Input below:

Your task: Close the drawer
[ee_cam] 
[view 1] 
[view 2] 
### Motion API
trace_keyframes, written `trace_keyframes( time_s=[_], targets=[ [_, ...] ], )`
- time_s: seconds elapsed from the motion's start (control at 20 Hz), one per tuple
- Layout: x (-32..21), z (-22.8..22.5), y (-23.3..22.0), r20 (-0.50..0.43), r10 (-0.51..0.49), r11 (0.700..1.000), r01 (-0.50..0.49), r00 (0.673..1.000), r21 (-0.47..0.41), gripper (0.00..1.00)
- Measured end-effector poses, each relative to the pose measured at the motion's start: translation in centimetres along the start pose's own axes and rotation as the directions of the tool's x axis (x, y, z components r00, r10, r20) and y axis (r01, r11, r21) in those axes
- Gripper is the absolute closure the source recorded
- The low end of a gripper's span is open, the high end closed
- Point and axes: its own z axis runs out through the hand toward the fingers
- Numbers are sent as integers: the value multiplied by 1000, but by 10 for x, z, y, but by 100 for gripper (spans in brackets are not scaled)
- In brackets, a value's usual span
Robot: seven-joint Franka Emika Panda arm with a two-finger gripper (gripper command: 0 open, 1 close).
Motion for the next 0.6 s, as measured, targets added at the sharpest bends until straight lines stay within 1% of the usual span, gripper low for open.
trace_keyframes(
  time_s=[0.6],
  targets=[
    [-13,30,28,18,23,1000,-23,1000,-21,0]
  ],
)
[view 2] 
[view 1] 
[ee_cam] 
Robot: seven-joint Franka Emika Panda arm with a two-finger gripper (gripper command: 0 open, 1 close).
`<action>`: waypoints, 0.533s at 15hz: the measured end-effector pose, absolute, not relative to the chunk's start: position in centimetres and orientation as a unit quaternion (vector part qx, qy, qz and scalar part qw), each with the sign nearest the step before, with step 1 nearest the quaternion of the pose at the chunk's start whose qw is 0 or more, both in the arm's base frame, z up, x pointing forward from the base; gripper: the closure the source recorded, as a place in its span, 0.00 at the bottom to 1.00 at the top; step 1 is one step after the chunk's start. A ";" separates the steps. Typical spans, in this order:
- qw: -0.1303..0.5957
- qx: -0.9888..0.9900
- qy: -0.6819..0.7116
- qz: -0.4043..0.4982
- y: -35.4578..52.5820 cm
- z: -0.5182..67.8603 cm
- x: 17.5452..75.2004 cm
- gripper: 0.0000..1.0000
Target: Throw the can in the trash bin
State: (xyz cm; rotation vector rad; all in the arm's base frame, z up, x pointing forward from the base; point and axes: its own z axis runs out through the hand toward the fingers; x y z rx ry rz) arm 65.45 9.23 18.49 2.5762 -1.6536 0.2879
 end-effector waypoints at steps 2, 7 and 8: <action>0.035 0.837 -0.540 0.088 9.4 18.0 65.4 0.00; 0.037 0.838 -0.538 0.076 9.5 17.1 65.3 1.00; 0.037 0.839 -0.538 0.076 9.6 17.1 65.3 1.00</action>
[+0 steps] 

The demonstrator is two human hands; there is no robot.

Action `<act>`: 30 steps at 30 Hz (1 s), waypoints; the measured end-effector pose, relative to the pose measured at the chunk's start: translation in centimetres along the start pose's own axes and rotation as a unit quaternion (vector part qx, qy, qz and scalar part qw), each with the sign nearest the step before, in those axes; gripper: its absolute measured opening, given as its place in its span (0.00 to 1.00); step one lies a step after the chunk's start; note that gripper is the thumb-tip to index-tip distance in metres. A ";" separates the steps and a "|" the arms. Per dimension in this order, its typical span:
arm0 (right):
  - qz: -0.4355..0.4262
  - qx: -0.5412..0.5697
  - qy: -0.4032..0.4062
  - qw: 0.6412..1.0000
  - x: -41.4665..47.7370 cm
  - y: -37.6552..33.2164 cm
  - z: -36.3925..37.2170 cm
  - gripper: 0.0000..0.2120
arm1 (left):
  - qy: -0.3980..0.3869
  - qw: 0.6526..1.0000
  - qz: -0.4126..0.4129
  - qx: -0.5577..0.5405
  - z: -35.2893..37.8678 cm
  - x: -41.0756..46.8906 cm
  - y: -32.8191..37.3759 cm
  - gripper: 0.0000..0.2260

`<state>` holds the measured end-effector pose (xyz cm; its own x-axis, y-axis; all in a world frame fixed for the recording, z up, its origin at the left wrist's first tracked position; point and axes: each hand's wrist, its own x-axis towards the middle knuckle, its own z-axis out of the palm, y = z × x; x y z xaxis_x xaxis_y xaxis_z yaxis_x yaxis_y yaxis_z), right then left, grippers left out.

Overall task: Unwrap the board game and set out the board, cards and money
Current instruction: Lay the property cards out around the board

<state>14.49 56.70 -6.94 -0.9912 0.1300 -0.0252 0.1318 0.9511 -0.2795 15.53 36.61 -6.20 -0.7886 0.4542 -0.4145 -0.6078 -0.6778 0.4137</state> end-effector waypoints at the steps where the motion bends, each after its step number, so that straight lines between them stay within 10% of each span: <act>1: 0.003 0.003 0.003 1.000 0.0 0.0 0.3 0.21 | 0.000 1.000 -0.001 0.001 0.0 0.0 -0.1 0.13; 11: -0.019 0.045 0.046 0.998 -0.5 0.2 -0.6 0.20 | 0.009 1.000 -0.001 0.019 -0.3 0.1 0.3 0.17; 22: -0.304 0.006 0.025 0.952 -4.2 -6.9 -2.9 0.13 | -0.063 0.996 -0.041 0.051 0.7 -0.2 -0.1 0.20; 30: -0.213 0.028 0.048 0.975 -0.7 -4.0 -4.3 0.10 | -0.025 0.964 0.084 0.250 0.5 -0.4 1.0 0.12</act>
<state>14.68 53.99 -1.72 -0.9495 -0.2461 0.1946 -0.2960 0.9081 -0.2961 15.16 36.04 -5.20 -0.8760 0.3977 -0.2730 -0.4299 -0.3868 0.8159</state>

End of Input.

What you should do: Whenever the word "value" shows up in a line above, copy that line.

Exercise response:
- Numbers are sent as integers: the value multiplied by 1000, but by 10 for x, z, y, but by 100 for gripper (spans in brackets are not scaled)
- In brackets, a value's usual span

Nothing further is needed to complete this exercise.